**Aim of the exercise:**
Write out the records that follow with every word intact.

(Records from a data collection)
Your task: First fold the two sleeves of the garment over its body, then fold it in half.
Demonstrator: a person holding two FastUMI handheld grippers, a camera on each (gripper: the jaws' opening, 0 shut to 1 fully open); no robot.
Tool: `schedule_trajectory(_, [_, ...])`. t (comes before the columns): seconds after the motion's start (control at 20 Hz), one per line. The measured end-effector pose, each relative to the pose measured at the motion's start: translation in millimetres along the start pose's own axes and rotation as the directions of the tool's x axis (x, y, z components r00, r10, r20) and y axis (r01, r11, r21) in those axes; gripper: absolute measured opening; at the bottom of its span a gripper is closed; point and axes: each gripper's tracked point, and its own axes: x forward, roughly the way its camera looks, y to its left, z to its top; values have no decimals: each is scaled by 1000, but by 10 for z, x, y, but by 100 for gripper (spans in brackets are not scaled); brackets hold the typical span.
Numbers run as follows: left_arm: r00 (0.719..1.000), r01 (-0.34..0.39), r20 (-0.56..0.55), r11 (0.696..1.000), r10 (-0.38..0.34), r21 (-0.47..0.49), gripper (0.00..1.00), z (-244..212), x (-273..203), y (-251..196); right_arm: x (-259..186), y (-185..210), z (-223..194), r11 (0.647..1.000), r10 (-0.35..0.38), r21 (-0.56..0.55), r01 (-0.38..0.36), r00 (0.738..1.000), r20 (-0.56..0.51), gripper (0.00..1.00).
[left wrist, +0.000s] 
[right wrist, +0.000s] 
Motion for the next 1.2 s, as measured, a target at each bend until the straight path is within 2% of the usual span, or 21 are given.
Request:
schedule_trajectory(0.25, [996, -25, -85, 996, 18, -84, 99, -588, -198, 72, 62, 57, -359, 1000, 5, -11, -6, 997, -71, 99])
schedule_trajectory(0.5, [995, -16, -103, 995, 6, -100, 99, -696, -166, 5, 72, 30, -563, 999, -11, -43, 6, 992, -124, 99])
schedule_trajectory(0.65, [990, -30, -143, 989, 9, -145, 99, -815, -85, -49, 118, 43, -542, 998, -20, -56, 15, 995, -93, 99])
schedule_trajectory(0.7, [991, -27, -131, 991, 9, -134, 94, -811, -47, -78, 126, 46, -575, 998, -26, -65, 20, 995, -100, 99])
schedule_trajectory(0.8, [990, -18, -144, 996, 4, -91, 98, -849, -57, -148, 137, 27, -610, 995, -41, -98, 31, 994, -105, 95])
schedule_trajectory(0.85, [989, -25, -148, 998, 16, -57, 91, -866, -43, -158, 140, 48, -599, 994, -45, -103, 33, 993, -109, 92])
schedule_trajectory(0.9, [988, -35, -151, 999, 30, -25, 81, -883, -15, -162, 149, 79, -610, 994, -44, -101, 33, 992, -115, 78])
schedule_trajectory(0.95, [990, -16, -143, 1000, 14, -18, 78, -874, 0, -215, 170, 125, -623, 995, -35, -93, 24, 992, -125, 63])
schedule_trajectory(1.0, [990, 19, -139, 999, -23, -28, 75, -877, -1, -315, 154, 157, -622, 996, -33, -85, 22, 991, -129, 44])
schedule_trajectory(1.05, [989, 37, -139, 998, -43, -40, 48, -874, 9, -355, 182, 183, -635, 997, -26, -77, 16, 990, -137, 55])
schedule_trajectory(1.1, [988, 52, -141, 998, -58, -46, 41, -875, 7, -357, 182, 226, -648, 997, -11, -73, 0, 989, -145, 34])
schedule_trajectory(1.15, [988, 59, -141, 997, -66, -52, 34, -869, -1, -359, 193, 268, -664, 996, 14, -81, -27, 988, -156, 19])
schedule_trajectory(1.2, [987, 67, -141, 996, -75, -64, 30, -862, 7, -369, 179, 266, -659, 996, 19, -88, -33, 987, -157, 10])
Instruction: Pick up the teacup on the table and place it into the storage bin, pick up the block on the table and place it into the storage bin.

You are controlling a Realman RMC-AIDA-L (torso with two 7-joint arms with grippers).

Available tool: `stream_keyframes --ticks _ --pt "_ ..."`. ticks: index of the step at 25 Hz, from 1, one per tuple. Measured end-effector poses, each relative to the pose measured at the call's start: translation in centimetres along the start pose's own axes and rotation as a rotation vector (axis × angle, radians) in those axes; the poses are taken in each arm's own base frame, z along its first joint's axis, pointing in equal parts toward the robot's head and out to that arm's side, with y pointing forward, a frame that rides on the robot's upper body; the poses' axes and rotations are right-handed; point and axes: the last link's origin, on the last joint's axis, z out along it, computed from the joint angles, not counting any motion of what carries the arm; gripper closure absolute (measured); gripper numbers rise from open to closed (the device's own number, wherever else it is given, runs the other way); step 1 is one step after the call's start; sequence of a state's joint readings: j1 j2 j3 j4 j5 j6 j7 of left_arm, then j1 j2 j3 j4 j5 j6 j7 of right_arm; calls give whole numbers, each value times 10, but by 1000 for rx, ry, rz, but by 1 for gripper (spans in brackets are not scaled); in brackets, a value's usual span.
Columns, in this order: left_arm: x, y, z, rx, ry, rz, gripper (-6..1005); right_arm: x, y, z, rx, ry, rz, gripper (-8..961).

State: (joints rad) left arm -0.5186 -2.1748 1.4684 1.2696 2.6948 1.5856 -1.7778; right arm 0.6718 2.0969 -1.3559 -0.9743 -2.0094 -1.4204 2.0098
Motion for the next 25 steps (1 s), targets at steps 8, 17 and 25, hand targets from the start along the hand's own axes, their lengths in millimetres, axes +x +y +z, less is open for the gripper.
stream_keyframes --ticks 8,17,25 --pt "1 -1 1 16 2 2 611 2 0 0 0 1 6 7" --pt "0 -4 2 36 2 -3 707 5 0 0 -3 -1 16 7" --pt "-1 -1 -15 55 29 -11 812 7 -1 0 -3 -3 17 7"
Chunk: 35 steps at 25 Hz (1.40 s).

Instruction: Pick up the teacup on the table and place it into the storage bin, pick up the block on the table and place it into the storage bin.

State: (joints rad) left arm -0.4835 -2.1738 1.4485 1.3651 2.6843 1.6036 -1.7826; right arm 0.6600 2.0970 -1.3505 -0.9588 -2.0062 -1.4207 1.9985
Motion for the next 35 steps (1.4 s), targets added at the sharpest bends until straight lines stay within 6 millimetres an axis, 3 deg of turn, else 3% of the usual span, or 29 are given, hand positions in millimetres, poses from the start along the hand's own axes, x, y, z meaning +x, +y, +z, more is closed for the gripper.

**Result of the exercise:**
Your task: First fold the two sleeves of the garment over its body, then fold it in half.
Demonstrator: a person holding two FastUMI handheld grippers, a camera on each (gripper: the jaws' opening, 0 shut to 1 fully open); no robot.
Tool: `schedule_trajectory(_, [_, ...])`. t (comes before the columns): seconds after the motion's start (control at 20 Hz), one per line. The measured end-effector pose, each relative to the pose measured at the motion's start: translation in millimetres along the start pose's own axes and rotation as the directions of the tool's x axis (x, y, z components r00, r10, r20) and y axis (r01, r11, r21) in those axes; gripper: absolute measured opening; at the bottom of its span a gripper is closed; point and axes: each gripper's tracked point, and its own axes: x forward, roughly the way its camera looks, y to its left, z to its top; values have no decimals: each is scaled by 1000, but by 10 for z, x, y, but by 100 for gripper (spans in brackets are not scaled); brackets hold the typical span.
Numbers run as follows: left_arm: r00 (0.719..1.000), r01 (-0.34..0.39), r20 (-0.56..0.55), r11 (0.696..1.000), r10 (-0.38..0.34), r21 (-0.47..0.49), gripper (0.00..1.00), z (-244..212), x (-273..203), y (-251..196); right_arm: x (-259..186), y (-185..210), z (-223..194), r11 (0.647..1.000), r10 (-0.35..0.38), r21 (-0.56..0.55), r01 (-0.38..0.36), r00 (0.738..1.000), r20 (-0.56..0.51), gripper (0.00..1.00).
[left wrist, +0.000s] 
[right wrist, +0.000s] 
Motion for the next 1.2 s, as measured, a target at each bend until the straight path is within 2% of the usual span, or 21 are given.
Request:
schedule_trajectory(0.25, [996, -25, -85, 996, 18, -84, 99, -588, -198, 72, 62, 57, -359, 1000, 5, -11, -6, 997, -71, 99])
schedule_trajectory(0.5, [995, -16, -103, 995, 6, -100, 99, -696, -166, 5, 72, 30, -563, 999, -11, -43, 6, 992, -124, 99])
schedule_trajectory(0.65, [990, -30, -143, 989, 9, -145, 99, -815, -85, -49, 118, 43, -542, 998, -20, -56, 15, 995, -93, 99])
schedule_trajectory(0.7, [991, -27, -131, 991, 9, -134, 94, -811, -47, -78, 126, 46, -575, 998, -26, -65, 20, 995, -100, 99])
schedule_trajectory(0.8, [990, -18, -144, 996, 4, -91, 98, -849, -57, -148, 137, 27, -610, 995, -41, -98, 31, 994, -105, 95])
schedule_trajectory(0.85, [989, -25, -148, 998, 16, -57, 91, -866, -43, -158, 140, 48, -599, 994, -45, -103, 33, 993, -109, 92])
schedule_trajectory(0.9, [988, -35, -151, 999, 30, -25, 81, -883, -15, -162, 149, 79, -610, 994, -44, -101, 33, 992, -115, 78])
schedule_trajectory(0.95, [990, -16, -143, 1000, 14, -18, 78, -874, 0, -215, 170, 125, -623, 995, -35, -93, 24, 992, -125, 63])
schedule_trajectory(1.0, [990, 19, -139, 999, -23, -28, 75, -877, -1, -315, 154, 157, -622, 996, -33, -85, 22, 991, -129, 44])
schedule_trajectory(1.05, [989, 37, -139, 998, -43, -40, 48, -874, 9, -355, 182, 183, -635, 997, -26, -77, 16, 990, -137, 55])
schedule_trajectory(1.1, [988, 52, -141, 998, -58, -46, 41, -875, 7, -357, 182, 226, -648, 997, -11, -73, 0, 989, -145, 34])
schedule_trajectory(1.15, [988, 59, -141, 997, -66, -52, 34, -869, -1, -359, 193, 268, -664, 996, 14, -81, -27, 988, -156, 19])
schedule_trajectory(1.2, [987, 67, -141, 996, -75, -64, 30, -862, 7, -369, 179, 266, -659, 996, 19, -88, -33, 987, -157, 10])
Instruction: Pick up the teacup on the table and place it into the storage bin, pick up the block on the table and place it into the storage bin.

You are controlling a Realman RMC-AIDA-L (torso with two 7-joint arms with grippers).

Available tool: `stream_keyframes --ticks _ --pt "_ ..."`. ticks: index of the step at 25 Hz, from 1, one per tuple. Measured end-effector poses, each relative to the pose measured at the call's start: translation in centimetres along the start pose's own axes and rotation as a rotation vector (axis × angle, radians) in those axes; the poses are taken in each arm's own base frame, z along its first joint's axis, pointing in equal parts toward the robot's head and out to that arm's side, with y pointing forward, a frame that rides on the robot's upper body; the poses' axes and rotations are right-handed; point and axes: the last link's origin, on the last joint's axis, z out along it, computed from the joint angles, not counting any motion of what carries the arm; gripper closure absolute (measured); gripper numbers rise from open to closed (the device's own number, wherever else it is given, runs the other way); step 1 is one step after the call's start; sequence of a state's joint readings: j1 j2 j3 j4 j5 j6 j7 of left_arm, then j1 j2 j3 j4 j5 j6 j7 of right_arm; calls give whole numbers, each value times 10, but by 1000 for rx, ry, rz, but by 1 for gripper (spans in brackets are not scaled); in brackets, a value's usual span.
Columns, in this order: left_arm: x, y, z, rx, ry, rz, gripper (-6..1005); right_arm: x, y, z, rx, ry, rz, gripper (-8..961).

State: (joints rad) left arm -0.5186 -2.1748 1.4684 1.2696 2.6948 1.5856 -1.7778; right arm 0.6718 2.0969 -1.3559 -0.9743 -2.0094 -1.4204 2.0098
Motion for the next 25 steps (1 s), targets at steps 8, 17 and 25, hand targets from the start along the hand's own axes, their lengths in millimetres, axes +x +y +z, less is open for the gripper.
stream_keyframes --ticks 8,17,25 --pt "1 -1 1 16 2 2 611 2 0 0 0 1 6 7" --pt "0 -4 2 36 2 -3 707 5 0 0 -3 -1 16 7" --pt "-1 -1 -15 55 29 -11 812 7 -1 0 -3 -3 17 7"
Chunk: 35 steps at 25 Hz (1.40 s).

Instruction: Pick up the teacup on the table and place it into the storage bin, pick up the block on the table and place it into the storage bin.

State: (joints rad) left arm -0.4835 -2.1738 1.4485 1.3651 2.6843 1.6036 -1.7826; right arm 0.6600 2.0970 -1.3505 -0.9588 -2.0062 -1.4207 1.9985
Motion for the next 35 steps (1.4 s), targets added at the sharpest bends until straight lines stay within 6 millimetres an axis, 3 deg of turn, else 3% of the usual span, or 29 are given, hand positions in millimetres, poses from the start along the hand's own axes, x, y, z meaning +x, +y, +z, more is closed for the gripper.

This concludes the answer.